Sind wir hier im Fernsehgarten, oder was?

Depressive Pinguine, Gondeln die im Hintergrund über den See schaukeln, fehlt eigentlich nur noch, dass Dieter Thomas Heck gleich auf die Bühne watschelt. Aber nein, das ist nicht der Fernsehgarten, sondern die bis oben hin gefüllte Seebühne – samt zahlreicher Karpfen im Teich.

Olli Schulz zeigt sich bei seinem Konzert wie immer gesprächig, erzählt zu jedem Lied eine witzige Anekdote, und legt sogar noch einen genialen Freestyle bei seinem Lied "Passt schon" hin, um seine "Roots im Gangstarap" zu würdigen. Überhaupt scheint er wie immer ein bisschen zu viel Energie getankt zu haben, läuft wie ein Duracell-Hase auf Speed von einer Ecke zur anderen, und spricht in einer Geschwindigkeit, die unsereins noch nicht mal nach zehn Tassen Kaffee hinkriegt.

Aber er kann natürlich auch anders. Mit "Boogieman" wird es ernster und mit "Als Musik noch richtig groß war" zeigt er, dass er die leisen Töne genauso gut beherrscht wie den Rest. Richtig melancholisch wird es dann, als er zu Ehren vom viel zu früh verstorbenen Nils Koppruch ein Cover zu "Loch in die Welt" anstimmt.

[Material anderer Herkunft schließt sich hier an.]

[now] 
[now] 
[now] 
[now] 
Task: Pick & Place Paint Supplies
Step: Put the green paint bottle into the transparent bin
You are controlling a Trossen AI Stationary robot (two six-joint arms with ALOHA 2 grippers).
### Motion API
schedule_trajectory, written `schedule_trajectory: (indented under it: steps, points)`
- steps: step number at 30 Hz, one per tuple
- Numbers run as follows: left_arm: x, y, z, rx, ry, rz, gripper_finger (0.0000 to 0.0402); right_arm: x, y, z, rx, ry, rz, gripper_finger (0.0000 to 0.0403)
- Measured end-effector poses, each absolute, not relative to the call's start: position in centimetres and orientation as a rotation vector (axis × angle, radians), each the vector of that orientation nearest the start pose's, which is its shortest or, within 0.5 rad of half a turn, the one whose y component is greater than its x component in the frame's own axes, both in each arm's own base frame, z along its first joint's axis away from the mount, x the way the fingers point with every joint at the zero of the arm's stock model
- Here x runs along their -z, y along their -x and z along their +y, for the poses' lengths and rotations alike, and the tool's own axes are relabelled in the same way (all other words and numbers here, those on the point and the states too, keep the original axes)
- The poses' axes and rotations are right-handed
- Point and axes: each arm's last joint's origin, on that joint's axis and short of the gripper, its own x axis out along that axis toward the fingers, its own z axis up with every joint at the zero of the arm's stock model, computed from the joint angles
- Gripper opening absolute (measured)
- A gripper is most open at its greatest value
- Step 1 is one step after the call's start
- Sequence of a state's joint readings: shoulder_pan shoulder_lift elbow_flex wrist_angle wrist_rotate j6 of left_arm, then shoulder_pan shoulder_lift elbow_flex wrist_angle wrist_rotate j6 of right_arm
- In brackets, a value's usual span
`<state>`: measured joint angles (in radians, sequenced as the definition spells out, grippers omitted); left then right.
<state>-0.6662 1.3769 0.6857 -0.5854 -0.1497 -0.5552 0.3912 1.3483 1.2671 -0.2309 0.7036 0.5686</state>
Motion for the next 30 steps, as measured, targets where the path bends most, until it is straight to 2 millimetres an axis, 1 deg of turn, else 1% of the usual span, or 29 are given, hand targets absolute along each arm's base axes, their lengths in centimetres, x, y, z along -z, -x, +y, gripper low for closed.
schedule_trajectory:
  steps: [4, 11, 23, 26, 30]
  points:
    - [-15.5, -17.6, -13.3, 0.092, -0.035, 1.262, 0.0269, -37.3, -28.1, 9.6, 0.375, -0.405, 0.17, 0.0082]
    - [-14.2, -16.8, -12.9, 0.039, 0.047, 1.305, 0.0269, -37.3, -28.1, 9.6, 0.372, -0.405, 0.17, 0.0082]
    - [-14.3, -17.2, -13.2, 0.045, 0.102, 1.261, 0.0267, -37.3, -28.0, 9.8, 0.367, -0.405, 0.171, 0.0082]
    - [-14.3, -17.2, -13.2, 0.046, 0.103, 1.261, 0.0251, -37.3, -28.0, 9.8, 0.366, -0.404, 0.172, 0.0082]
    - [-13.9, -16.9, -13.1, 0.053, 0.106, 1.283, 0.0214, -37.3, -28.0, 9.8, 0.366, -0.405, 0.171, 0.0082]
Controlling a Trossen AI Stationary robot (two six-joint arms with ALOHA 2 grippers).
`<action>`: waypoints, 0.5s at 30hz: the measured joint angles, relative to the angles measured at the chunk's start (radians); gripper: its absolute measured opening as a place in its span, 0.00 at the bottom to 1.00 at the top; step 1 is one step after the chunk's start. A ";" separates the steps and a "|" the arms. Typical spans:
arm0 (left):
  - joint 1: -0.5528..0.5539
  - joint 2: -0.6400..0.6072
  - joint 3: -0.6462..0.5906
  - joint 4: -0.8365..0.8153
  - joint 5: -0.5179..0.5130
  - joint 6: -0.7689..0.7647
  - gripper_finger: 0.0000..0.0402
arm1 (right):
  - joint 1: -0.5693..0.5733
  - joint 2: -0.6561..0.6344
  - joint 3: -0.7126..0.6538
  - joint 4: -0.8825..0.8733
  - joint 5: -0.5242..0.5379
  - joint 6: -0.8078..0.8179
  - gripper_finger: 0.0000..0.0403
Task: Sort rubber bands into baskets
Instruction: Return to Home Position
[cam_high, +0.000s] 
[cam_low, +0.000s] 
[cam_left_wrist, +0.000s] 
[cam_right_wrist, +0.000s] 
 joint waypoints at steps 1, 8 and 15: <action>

Das ist zum Heulen schön.

Alles egal

Besonders interessant ist aber die Einstellung von Olli Schulz, von der sich so manch einer eine Scheibe abschneiden könnte. Als aus dem Publikum ein bestimmtes Lied gefordert wird, erklärt er, dass er nicht jedes Mal dieselben Lieder spielen will, da Stillstand für ihn der Tod sei. Und da können sich die Fans ruhig auf Facebook beschweren, ist mit einem Klick gelöscht und ihm egal.

Überhaupt, solange ihm seine Musik Spaß macht und Kohle einfährt, ist ihm alles schnurz. Die Unbeschwertheit die damit kommt, merkt man ihm an, und greift auf's Publikum über. Dass er manche Töne nicht trifft, und stimmlich im Vergleich zu Kat Frankie ziemlich blass aussieht? Ihm egal, und uns auch. Dass die Karpfen hässlich sind und die selbstgebastelten Seebühnenregatta-Bötchen nicht schwimmen wollen? Auch egal.

Dass er ruhig noch länger hätte spielen können? Auch egal. Es war ein perfekter Abend. Mit der richtigen Mischung Witz und Melancholie schickt er die Zuschauer mit einem Grinsen im Gesicht nach Hause und zeigt, was man auch auf der Platte schon gesehen hat. Der hat sich irgendwie gefunden, und was die anderen davon halten, ist ihm Wurst. 

Ruhiger Einstieg am Sonntag

Am Sonntag geht es dann ruhig los. Aufgrund des andauernden Regens müssen sich die Zuschauer wieder mit der Festhalle abfinden, und bekommen einen ruhigen Einstieg mit Perry O'Parson.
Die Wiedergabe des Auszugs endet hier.